Once I started reading, I literally couldn't put the books and articles down. I think I drove my colleagues at Illinois Wesleyan crazy talking about it all the time. What excited me so much about it was the fact that these theories explained why and how people's traditions are the way they are, and it was exactly what I had been observing and writing about for years in the early Christian literature. But here were anthropologists, sociologists, psychologists, and historians who had already developed the vocabulary to explain the dynamics. I was so taken by the importance of these theories for the study of early Christianity, that I completely rewrote the manuscript I had almost completed at the time. This rewrite became Recovering the Original Gospel of Thomas.

On to a quick summary of communal memory and one of its tendencies.

In cultures where literacy is minimal and an oral consciousness dominates, the dominant power of the mind is memory. This memory includes not only individual memory (which I think played a large role in the way our traditions were transmitted too), but also social or communal memory, as I prefer to call it. Communal memory is the dimension of remembering that we share as a people. It's our history remembered. It transcends the individual person to include everything about the community - we are talking its literature, its art, its sacred places, its ruins, its holidays, its relics, its rituals, and on and on.

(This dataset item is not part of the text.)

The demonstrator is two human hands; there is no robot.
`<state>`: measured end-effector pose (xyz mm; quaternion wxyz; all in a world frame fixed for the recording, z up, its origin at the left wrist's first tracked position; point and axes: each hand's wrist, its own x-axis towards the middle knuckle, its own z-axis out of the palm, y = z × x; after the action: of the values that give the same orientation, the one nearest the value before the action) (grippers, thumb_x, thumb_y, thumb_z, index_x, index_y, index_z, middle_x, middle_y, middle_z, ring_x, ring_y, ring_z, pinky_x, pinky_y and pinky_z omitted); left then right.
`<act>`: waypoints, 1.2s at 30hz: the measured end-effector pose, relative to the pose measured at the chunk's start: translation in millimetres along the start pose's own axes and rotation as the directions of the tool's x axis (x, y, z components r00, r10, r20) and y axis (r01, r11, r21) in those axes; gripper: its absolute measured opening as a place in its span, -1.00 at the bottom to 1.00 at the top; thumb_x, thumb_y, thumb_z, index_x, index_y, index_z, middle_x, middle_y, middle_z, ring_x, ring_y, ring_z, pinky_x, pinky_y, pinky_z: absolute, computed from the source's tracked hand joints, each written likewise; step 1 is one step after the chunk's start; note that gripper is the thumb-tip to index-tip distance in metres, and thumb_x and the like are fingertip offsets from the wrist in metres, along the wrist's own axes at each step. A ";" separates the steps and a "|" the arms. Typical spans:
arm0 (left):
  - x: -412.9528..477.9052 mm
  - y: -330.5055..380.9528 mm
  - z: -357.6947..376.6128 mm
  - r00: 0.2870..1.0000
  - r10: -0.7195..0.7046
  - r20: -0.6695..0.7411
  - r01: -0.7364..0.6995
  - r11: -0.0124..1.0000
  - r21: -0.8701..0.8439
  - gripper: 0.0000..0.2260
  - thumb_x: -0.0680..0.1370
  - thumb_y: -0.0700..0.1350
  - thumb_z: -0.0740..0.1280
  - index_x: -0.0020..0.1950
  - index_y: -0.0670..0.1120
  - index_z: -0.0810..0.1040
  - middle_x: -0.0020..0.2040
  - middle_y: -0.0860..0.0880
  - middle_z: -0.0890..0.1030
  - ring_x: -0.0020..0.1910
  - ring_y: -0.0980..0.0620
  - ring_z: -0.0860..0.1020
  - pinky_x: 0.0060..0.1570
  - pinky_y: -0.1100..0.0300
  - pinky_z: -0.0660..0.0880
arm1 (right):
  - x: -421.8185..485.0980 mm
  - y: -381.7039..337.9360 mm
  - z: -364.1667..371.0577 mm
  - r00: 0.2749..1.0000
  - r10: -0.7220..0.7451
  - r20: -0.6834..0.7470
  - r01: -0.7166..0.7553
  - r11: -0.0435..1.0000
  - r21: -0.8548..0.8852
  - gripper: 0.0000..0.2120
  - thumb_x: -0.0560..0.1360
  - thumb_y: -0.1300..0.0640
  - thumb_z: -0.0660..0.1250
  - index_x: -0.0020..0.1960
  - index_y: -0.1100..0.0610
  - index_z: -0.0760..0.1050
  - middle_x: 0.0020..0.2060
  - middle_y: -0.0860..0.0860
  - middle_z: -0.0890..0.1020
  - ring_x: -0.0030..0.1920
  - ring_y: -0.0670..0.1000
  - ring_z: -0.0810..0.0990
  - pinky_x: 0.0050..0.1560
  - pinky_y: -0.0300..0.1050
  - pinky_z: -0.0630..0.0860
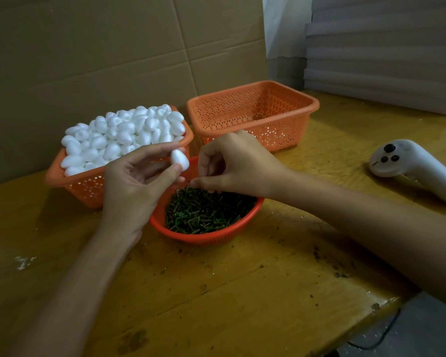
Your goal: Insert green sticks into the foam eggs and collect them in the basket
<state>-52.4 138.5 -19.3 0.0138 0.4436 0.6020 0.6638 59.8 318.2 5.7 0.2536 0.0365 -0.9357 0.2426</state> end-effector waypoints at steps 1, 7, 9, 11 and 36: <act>-0.4 -0.4 0.3 1.000 0.001 -0.005 -0.001 1.000 0.004 -0.71 0.53 -0.37 0.50 0.17 -0.06 0.71 0.13 -0.05 0.76 0.08 -0.08 0.75 -0.03 0.21 0.67 | 0.3 0.5 0.1 1.000 -0.003 0.003 0.003 1.000 0.000 -0.78 0.44 -0.04 0.59 -0.26 0.00 0.61 -0.43 -0.21 0.65 -0.30 -0.27 0.64 -0.10 -0.16 0.57; -1.4 -0.9 2.9 0.999 -0.014 -0.040 0.014 1.000 0.009 -0.71 0.47 -0.33 0.57 0.14 -0.09 0.72 0.07 -0.04 0.77 0.07 -0.07 0.75 0.05 0.20 0.66 | 0.4 2.7 1.3 1.000 -0.013 0.011 0.013 1.000 0.023 -0.77 0.44 -0.05 0.59 -0.25 0.04 0.63 -0.42 -0.19 0.67 -0.31 -0.28 0.65 -0.16 -0.26 0.53; -1.4 -0.5 2.6 0.999 -0.017 -0.040 0.017 1.000 0.009 -0.71 0.47 -0.32 0.57 0.15 -0.09 0.72 0.08 -0.05 0.77 0.07 -0.07 0.75 0.04 0.19 0.66 | 0.4 2.4 1.2 1.000 -0.009 0.018 0.008 0.999 0.038 -0.78 0.45 -0.03 0.59 -0.25 0.04 0.63 -0.42 -0.17 0.68 -0.32 -0.27 0.66 -0.16 -0.29 0.51; -1.3 0.0 2.4 0.999 -0.012 -0.036 0.013 1.000 0.007 -0.71 0.49 -0.34 0.56 0.16 -0.09 0.72 0.09 -0.05 0.77 0.08 -0.07 0.75 0.03 0.18 0.67 | 0.6 1.9 0.8 1.000 -0.005 0.026 0.004 0.999 0.046 -0.79 0.46 -0.02 0.58 -0.24 0.05 0.63 -0.42 -0.17 0.68 -0.32 -0.25 0.66 -0.17 -0.31 0.49; -1.2 0.6 2.1 1.000 0.000 -0.028 0.001 1.000 0.025 -0.72 0.46 -0.34 0.58 0.13 -0.19 0.65 0.10 -0.07 0.77 0.11 -0.11 0.74 0.09 0.16 0.66 | 1.3 7.0 3.9 0.999 -0.038 0.020 0.037 0.998 0.058 -0.79 0.46 0.00 0.57 -0.25 0.04 0.61 -0.44 -0.18 0.67 -0.36 -0.26 0.66 -0.20 -0.42 0.39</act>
<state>-50.1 139.3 -19.7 0.0001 0.4343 0.6105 0.6624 55.5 322.6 0.4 0.2468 0.0641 -0.9301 0.2643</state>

This might not seem like that big of a deal. Isn't this just the traditions a community shares? Yes. But what Social Memory studies have shown is that it is the nature and dynamics of communal memory - its characteristics and tendencies - that are important to understand. I have found the application of these studies to be particularly significant for those of us to consider while reading and interpreting literature produced by the ancient Christians.

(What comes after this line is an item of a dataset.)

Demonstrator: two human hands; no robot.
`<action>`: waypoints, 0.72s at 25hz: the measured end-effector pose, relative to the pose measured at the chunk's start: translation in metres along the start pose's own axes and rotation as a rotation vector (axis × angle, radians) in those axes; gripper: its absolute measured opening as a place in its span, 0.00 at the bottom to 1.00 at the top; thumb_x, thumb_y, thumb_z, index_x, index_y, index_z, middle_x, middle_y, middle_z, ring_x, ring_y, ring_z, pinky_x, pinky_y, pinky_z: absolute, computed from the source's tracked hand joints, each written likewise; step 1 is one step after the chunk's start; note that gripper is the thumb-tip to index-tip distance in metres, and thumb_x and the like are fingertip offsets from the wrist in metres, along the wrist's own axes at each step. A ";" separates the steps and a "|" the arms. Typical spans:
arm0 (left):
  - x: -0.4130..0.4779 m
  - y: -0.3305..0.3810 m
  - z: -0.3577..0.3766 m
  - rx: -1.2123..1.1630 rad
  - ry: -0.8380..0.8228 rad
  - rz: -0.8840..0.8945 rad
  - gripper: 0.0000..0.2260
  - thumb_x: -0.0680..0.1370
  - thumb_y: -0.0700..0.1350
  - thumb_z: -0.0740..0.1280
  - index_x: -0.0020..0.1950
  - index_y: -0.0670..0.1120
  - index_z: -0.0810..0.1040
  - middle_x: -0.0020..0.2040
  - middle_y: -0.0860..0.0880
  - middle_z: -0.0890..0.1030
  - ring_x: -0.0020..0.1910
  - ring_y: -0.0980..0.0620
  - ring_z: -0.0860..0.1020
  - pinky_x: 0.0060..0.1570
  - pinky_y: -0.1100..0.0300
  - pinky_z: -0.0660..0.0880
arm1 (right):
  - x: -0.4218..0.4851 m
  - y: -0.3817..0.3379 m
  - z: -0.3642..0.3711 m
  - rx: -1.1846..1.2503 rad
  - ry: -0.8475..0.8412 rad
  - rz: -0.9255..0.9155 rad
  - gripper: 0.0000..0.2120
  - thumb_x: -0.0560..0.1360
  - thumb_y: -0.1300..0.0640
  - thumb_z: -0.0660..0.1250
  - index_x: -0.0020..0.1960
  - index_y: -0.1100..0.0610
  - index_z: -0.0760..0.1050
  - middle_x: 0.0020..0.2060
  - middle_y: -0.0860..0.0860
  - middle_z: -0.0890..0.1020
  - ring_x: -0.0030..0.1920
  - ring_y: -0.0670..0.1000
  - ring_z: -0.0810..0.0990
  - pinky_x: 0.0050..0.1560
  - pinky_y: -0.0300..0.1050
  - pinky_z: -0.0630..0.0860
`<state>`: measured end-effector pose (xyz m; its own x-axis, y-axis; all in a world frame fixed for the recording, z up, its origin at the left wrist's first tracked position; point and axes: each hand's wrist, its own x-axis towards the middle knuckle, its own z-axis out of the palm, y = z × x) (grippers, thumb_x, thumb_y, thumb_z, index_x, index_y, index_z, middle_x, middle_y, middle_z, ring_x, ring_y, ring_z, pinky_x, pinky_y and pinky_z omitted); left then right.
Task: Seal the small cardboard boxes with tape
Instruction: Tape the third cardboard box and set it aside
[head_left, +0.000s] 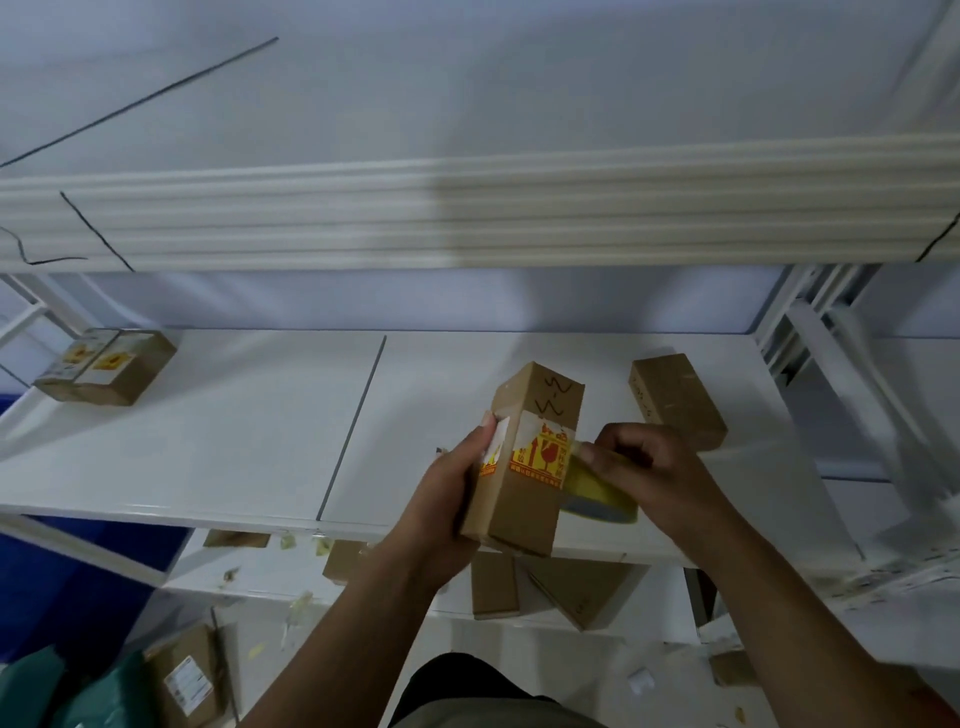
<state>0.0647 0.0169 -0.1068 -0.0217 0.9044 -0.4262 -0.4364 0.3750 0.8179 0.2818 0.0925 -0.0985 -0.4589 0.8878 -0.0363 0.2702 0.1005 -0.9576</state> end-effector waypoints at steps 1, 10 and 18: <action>-0.001 0.000 0.001 0.036 0.034 0.041 0.25 0.81 0.65 0.65 0.71 0.50 0.80 0.64 0.38 0.84 0.57 0.41 0.86 0.49 0.49 0.83 | -0.002 -0.001 0.002 0.040 0.000 -0.012 0.26 0.66 0.28 0.72 0.36 0.52 0.80 0.36 0.56 0.82 0.40 0.54 0.82 0.42 0.47 0.74; -0.024 0.001 0.006 0.360 0.358 0.215 0.29 0.70 0.78 0.62 0.57 0.58 0.81 0.64 0.48 0.79 0.58 0.51 0.83 0.52 0.55 0.83 | -0.010 -0.019 0.006 -0.118 -0.035 -0.098 0.21 0.71 0.33 0.72 0.38 0.52 0.78 0.32 0.49 0.77 0.35 0.48 0.77 0.37 0.45 0.72; -0.023 -0.005 -0.004 0.510 0.228 0.239 0.27 0.62 0.72 0.76 0.52 0.56 0.87 0.50 0.53 0.89 0.47 0.54 0.88 0.48 0.52 0.87 | -0.019 -0.035 0.018 -0.330 -0.042 -0.149 0.18 0.78 0.36 0.65 0.43 0.49 0.81 0.37 0.43 0.81 0.43 0.44 0.79 0.39 0.40 0.72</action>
<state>0.0641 -0.0064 -0.1023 -0.2825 0.9303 -0.2339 0.0889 0.2681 0.9593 0.2664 0.0640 -0.0695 -0.5460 0.8341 0.0786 0.4529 0.3728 -0.8098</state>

Today I will just post the first of these tendencies. Communal memory depends upon shared frames of references within a culture as it thrives on remaking the past into a history with contemporaneous meaning. The way that communal memory functions is not a simple matter of recall, or retrival, or preservation of past traditions and historical experiences. On the other hand, communal memory does not invent new traditions or history out of thin air, because the power of the memory is within the hands of the community which controls it. What communal memory does, however, is reconfigure the past - its traditions and historical experiences - to make it conform to the present experiences and future expectations of the group.

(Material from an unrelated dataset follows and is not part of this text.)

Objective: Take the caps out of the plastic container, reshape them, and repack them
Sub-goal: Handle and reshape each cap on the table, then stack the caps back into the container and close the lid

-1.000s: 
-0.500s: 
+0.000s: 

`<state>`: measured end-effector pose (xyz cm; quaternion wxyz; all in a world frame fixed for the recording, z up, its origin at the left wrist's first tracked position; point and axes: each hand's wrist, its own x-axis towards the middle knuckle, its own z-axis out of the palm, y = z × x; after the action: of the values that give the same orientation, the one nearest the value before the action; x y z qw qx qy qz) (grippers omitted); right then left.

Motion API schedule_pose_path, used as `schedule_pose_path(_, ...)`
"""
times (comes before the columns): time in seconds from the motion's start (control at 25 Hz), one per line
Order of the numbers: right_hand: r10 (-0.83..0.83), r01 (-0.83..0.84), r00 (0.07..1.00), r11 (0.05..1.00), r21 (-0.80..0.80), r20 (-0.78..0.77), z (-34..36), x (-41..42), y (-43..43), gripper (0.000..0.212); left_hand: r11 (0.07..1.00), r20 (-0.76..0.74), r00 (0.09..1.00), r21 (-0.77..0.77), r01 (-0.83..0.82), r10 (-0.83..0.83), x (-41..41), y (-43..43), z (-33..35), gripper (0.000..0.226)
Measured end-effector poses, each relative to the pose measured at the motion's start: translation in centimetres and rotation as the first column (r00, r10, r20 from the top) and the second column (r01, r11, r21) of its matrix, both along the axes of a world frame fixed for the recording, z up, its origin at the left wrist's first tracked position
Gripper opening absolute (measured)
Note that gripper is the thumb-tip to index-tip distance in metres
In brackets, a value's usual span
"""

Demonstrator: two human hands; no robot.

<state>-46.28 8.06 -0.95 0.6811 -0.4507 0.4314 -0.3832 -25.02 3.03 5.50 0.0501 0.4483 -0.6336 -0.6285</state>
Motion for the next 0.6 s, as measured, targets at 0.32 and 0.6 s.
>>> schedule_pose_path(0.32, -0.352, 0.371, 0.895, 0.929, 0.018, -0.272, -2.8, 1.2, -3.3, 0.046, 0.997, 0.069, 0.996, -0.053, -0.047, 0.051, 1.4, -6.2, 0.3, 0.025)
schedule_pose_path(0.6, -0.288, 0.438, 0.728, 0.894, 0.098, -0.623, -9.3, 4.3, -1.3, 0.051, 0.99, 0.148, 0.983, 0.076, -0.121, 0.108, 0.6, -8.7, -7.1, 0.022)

What does this mean for the historical hermeneutic I am developing? It means that the history we read about cannot be what actually happened, but what has been reconfigured as happened. We should not be talking in terms of "reliable" history and "unreliable" history, "authentic" memories and "inauthentic" memories. Such questions of "accuracy" and "errancy" must be replaced with other questions of community identity, membership, authority, experience, interaction and so forth. The issue must become for us, why a particular group of Christians constructed its memories in a particular way at a particular time, rather than how accurately a text depicts what actually happened.

I will post on the second tendency in a future post. For now, a good first read about communal memory is Barbie Zelizer, "Reading the Past Against the Grain: The Shape of Memory Studies," Critical Studies in Mass Communication 12 (1995) 214-239.